The General Council of the TUC, seeing no ‘equality’ in the sacrifice they were being asked to make, and convinced that the situation was not quite so desperate as was being alleged, refused to agree to any cuts in benefits or in the pay of teachers or policemen (‘Pigs,’ spluttered Sidney Webb, meaning the TUC) — though it was prepared to condone those for judges and ministers. ‘Practically a declaration of war,’ MacDonald noted in his diary; he must have felt he was staring at a brick wall. The bankers insisted on cuts; the trade unions insisted on no cuts. As for support within Cabinet, according to his son Malcolm, MacDonald was ‘disgusted with the behaviour of many of his colleagues; they lack grasp of the situation and the guts to face it … He will carry on if he can, but it is more likely that the situation will be such that he has no alternative but to resign.’ At 10.30 a.m. on Sunday, 23 August 1931, MacDonald set out for the Palace apparently intending to resign ‘with the whole Cabinet’, but the King made it clear that should the Labour government resign, his view was that MacDonald should attempt to ‘carry the country through’ with Conservative and Liberal support.
That evening nine of the eleven members of the Labour Cabinet (including the key player, the Foreign Secretary Arthur Henderson) made it clear that they would not agree to a 10 per cent cut in unemployment benefit, by far the most important part of the package. Clearly the government could not continue. MacDonald was confronted with some unpalatable choices: the Labour government could resign, hand over to the Conservatives and Liberals and oppose the cuts in unemployment benefit from the opposition benches, when in fact MacDonald considered them to be necessary; he could resign the Labour leadership and support the cuts; or agree, in his daughter Sheila’s words, to be ‘P.M. of coalition govt. (this is what King wants) Wld. have to face whole antagonism of Labour movt. Seeming desertion of principle & playing for office.
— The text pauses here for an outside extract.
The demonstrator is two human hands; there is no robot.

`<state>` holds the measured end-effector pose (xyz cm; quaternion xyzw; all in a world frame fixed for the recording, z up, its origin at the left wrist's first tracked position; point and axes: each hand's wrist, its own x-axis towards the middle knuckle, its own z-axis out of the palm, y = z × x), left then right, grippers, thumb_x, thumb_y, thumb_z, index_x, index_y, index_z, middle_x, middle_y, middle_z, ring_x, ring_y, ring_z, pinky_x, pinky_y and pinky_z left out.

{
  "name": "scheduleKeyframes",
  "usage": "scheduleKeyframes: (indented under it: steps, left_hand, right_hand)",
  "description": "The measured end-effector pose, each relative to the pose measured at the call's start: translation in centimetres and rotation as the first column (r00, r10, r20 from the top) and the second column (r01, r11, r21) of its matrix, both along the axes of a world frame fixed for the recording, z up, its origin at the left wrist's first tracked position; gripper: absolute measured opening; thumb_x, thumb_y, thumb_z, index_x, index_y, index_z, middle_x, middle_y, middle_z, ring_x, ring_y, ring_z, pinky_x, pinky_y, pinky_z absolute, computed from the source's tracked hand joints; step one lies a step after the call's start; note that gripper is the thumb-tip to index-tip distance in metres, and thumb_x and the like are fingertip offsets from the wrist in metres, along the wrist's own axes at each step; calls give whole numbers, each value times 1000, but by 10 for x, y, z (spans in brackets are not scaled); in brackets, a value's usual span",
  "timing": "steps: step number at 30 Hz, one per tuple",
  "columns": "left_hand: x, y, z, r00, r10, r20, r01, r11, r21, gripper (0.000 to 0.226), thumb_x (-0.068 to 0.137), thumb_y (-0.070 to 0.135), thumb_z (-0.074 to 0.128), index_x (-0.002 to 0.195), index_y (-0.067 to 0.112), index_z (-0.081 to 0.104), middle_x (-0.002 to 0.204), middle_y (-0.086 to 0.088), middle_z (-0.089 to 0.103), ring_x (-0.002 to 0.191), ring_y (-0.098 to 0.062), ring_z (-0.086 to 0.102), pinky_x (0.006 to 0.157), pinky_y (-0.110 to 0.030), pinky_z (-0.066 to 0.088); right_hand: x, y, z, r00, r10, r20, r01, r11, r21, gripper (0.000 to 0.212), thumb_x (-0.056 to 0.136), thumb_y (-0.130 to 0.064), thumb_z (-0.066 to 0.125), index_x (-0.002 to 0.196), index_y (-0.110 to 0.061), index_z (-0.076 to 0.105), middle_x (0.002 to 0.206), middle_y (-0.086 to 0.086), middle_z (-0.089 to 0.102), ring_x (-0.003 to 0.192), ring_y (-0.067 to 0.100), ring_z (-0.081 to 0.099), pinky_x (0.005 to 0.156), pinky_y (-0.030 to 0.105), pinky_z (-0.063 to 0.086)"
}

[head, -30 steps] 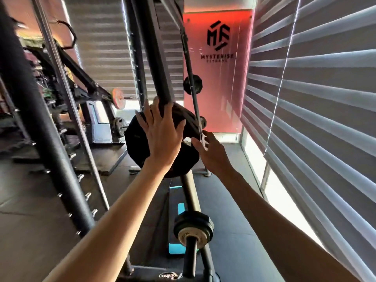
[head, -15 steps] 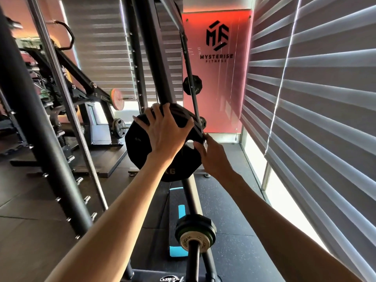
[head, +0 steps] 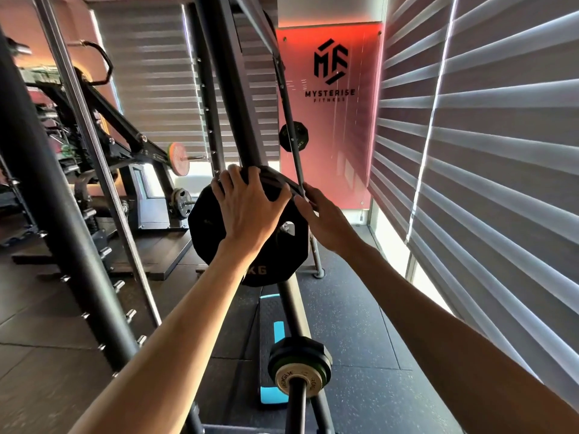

Lose hold of party.’ MacDonald havered: on 24 August he returned to the Palace.
The King again tried to persuade him that resignation would be a dereliction of duty: MacDonald must put country before party and head a National Government. The Prime Minister agreed that in the circumstances he would be prepared to remain as head of a government in which the Conservative and Liberal leaders Baldwin and Samuel would also serve ‘until an emergency bill or bills had been passed by Parliament, which would restore once more British credit and the confidence of foreigners’, after which time Parliament would be dissolved and a general election would be fought along party lines. ‘Certain individuals, as individuals, [would be invited] to take on their shoulders the burden of government’ in the new configuration. ‘MacDonald has been crawling along the hedgerows in search of Labour ministers these last few days,’ wrote Hugh Dalton, who was not trawled. In the event, Snowden, Thomas and Lord Sankey, the Lord Chancellor, were the only three Labour Ministers who agreed to serve in the National Government.
‘It was a banker’s ramp’, charged the Minister of Agriculture and Fisheries, Christopher Addison, on the day of his resignation. The TUC also suspected as much, and the Daily Herald made the accusation public on 25 August. Bankers, it was claimed, had used the economic crisis to dictate government policy. But no one in government had doubted the bankers’ insistence that the budget had to be balanced: it was how it was to be balanced that was at issue. The American banks made a loan dependent on a balanced budget, but insisted that the way in which that was achieved was ‘quite outside our province’. But in the end, since the other two political parties were insisting on cuts in unemployment benefit payments as a condition of their support, while the TUC and an important and sizeable minority of MacDonald’s own Cabinet would not agree the 10 per cut, the Cabinet resigned.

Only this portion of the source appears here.